Singapore’s GIC posts weakest investment gains in four years

Singapore’s sovereign wealth fund GIC posted an annualised real rate of return of 3.9% for the 20-year period ended March 31, 2024, compared with 4.6% in the previous year, according to its annual report released on Wednesday. The growth, its main performance indicator, was slowest since its 2.7% investment return in 2020.

For the 20-year period from April 1, 2004, to March 31, 2024, the annualised nominal return of GIC’s portfolio was 5.8%. The report explained that if $1 million were invested with GIC in 2004, it would have grown to approximately $3.1 million in 2024. This is also reflective of how global inflation has had an impact on the returns.

“Investors are now in uncertain terrain and must rely on their purpose and unique strengths. In GIC’s case, our purpose – to preserve and enhance Singapore’s foreign reserves for the long term – means staying disciplined and diversified,” said Lim Chow Kiat, Chief Executive Officer of GIC, in an official statement.

The sovereign wealth fund has over the past years been diversifying on a far more granular level to enhance the resilience of the total portfolio. This includes increasing its investments in infrastructure and real estate. 

Additionally, investment teams across all asset classes maintain strict price discipline, carefully evaluating the risk-reward prospects of potential investments to ensure adequate compensation for assuming the risks.

“The profound uncertainty we face is likely to continue to weigh on returns.

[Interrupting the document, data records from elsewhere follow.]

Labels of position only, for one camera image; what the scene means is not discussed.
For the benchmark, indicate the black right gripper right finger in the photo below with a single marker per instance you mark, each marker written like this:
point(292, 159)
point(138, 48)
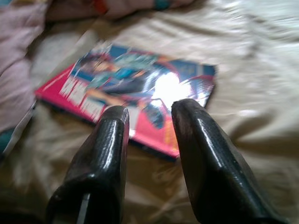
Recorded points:
point(215, 175)

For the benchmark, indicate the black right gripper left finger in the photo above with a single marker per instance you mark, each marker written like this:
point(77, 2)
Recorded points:
point(98, 175)

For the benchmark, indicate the colourful comic book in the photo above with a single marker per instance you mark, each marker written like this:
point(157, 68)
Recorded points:
point(93, 81)

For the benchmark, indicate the beige bed sheet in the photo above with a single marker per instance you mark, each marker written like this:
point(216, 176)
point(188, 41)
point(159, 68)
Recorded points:
point(245, 81)

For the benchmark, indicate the pink cartoon print quilt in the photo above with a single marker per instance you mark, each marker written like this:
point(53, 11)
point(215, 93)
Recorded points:
point(14, 58)

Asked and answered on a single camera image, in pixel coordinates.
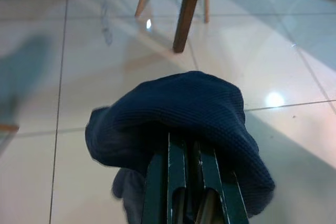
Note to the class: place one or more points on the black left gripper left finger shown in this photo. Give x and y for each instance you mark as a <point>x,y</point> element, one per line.
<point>173,176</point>

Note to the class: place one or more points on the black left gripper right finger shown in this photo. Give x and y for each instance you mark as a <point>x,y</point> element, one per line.
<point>218,182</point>

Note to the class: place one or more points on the dark printed t-shirt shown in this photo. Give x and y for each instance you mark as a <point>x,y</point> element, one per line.
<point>183,103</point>

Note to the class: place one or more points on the brown wooden table leg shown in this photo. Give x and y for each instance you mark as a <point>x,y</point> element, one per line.
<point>189,11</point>

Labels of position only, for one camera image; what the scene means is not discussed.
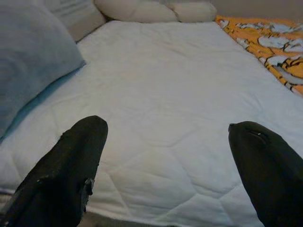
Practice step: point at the grey pillow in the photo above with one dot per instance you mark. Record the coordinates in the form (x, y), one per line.
(30, 52)

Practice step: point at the small beige bolster cushion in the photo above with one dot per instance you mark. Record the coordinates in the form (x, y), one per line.
(196, 13)

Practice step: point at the grey patterned mattress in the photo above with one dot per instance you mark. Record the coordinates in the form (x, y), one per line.
(113, 221)

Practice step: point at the large beige bolster cushion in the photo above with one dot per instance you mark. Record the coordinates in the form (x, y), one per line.
(132, 10)

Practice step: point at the beige printed headboard cushion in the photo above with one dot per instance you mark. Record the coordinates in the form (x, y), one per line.
(85, 21)

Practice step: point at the yellow egg print blanket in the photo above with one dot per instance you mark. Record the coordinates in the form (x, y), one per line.
(267, 40)

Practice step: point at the white quilted mattress pad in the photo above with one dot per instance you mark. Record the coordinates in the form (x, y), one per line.
(154, 82)

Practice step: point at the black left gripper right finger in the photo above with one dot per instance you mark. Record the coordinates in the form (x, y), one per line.
(272, 179)

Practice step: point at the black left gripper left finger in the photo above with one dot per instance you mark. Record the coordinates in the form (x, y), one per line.
(59, 179)

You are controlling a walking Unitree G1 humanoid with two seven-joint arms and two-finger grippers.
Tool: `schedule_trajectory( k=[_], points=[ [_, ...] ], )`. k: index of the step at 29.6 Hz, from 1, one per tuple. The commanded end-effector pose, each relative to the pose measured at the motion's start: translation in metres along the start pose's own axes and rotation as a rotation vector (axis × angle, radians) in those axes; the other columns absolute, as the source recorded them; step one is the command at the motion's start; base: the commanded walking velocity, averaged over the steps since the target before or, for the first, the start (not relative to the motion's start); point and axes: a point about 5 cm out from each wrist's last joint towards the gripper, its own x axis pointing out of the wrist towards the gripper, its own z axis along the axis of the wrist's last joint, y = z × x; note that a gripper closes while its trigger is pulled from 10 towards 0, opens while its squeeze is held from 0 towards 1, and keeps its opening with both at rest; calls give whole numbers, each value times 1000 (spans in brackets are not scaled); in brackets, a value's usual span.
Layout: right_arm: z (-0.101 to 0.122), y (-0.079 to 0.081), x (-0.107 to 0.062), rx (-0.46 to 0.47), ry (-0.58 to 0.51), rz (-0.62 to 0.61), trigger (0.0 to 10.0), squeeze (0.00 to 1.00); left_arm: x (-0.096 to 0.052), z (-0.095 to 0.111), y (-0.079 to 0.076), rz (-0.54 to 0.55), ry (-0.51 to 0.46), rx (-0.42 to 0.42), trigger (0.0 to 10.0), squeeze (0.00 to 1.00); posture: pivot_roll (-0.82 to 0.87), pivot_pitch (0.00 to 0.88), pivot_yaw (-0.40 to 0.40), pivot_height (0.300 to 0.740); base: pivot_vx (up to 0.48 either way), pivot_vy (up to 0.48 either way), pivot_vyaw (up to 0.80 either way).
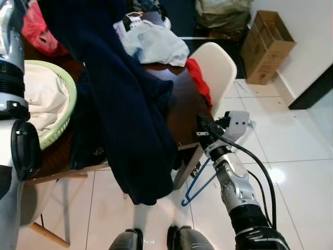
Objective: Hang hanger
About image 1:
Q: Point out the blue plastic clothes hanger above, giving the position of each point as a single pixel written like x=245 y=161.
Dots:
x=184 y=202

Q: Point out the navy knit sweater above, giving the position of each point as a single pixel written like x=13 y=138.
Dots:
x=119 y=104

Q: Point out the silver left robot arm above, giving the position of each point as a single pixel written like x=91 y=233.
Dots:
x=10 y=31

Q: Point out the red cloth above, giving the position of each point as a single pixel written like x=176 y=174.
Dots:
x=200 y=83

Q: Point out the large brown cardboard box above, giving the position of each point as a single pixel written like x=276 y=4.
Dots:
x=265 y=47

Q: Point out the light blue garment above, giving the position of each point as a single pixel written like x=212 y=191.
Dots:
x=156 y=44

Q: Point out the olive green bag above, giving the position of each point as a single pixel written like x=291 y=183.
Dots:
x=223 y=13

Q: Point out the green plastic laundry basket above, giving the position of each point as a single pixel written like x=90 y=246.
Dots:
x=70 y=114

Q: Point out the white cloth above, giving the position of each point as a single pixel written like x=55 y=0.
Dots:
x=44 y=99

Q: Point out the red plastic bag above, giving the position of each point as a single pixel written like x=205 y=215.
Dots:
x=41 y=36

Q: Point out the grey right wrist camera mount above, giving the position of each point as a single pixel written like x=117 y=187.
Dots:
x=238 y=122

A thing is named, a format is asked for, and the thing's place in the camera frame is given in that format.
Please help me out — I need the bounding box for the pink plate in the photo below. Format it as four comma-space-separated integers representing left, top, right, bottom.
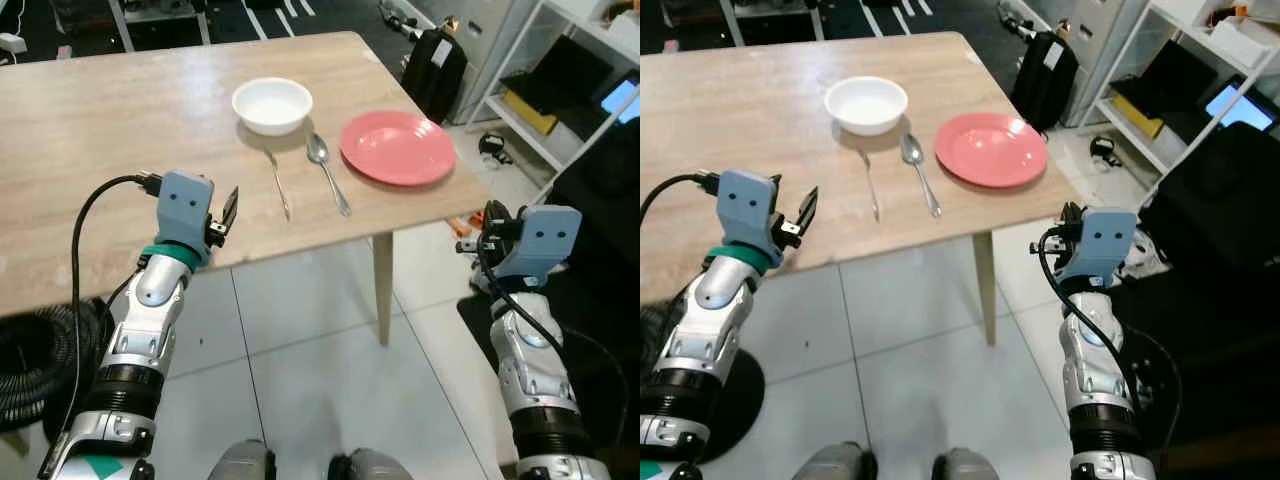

Amidst this volatility, we must play to our strengths and seize new opportunities,” added Lim, illustrating climate transition as an example. 

GIC identified an opportunity to leverage its long-term, flexible capital to bridge a funding gap for climate technologies such as green steel and battery storage. These companies often find themselves caught between traditional funding sources; they require long-term capital to grow but are too mature for venture and growth equity while lacking the track record to attract infrastructure funding. 

In response, GIC established an investment programme for green assets this year, building on the early success of the Sustainability Solutions Group within the Private Equity department in investing in climate technologies.

Global outlook

GIC‘s exposure to the US grew to 39% of its total investment portfolio in the year ending March 31, 2024, from 38% the same period a year ago, according to its report.

The UK and Eurozone rose to 5% and 10% from 4% and 9%, respectively, while exposure to Japan alone and to Asia, excluding Japan, dropped to 4% and 22% from 6% and 23%, respectively, the report showed. It does not disclose China’s share.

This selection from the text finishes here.